Genome sequence of Ensifer adhaerens OV14 provides insights into its ability as a novel vector for the genetic transformation of plant genomes
1 Department of Crop Science, Teagasc Crops Research Centre, Oak Park, Carlow, Ireland
2 UCD Earth Institute and UCD School of Biology and Environmental Sciences, University College Dublin, Belfield, Dublin 4, Ireland
3 Animal and Bioscience Research Department, Animal and Grassland Research and Innovation Centre, Teagasc, Grange, Dunsany, Co. Meath, Ireland
4 Current address: Institute of Biological, Environmental and Rural Sciences, Aberystwyth University, Aberystwyth, Ceredigion SY23 3FL, UK
5 Current address: Carlsberg Research Centre, Gamle Carlsberg Vej 4-10, 1799 Copenhagen V, Denmark
BMC Genomics 2014, 15:268 doi:10.1186/1471-2164-15-268Published: 7 April 2014
Recently it has been shown that Ensifer adhaerens can be used as a plant transformation technology, transferring genes into several plant genomes when equipped with a Ti plasmid. For this study, we have sequenced the genome of Ensifer adhaerens OV14 (OV14) and compared it with those of Agrobacterium tumefaciens C58 (C58) and Sinorhizobium meliloti 1021 (1021); the latter of which has also demonstrated a capacity to genetically transform crop genomes, albeit at significantly reduced frequencies.
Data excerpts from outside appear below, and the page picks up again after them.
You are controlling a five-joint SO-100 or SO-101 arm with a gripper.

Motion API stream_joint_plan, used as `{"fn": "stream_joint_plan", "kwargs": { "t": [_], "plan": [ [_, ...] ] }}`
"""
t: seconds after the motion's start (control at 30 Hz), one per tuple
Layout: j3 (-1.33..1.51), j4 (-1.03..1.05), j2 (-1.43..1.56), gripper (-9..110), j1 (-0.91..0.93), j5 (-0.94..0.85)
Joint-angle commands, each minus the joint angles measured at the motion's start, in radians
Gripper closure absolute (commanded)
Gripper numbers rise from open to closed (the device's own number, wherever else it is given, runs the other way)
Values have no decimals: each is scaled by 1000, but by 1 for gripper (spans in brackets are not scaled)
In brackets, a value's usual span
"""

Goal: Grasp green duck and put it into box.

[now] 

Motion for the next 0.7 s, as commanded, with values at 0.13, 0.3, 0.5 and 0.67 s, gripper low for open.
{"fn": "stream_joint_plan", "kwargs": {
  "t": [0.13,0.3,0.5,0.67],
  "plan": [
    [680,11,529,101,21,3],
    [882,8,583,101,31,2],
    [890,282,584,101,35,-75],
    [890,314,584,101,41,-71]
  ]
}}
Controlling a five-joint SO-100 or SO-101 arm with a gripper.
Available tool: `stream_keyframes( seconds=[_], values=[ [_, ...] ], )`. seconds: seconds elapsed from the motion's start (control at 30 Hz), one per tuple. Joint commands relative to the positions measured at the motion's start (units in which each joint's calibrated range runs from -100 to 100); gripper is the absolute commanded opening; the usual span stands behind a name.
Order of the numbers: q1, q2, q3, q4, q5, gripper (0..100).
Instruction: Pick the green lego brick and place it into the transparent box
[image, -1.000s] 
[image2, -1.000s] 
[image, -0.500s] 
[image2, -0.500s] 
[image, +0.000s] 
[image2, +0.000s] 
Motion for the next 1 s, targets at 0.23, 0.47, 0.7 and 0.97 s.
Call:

The 7.7 Mb OV14 genome comprises two chromosomes and two plasmids. All protein coding regions in the OV14 genome were functionally grouped based on an eggNOG database. No genes homologous to the A. tumefaciens Ti plasmid vir genes appeared to be present in the OV14 genome. Unexpectedly, OV14 and 1021 were found to possess homologs to chromosomal based genes cited as essential to A. tumefaciens T-DNA transfer. Of significance, genes that are non-essential but exert a positive influence on virulence and the ability to genetically transform host genomes were identified in OV14 but were absent from the 1021 genome.
This study reveals the presence of homologs to chromosomally based Agrobacterium genes that support T-DNA transfer within the genome of OV14 and other alphaproteobacteria. The sequencing and analysis of the OV14 genome increases our understanding of T-DNA transfer by non-Agrobacterium species and creates a platform for the continued improvement of Ensifer-mediated transformation (EMT).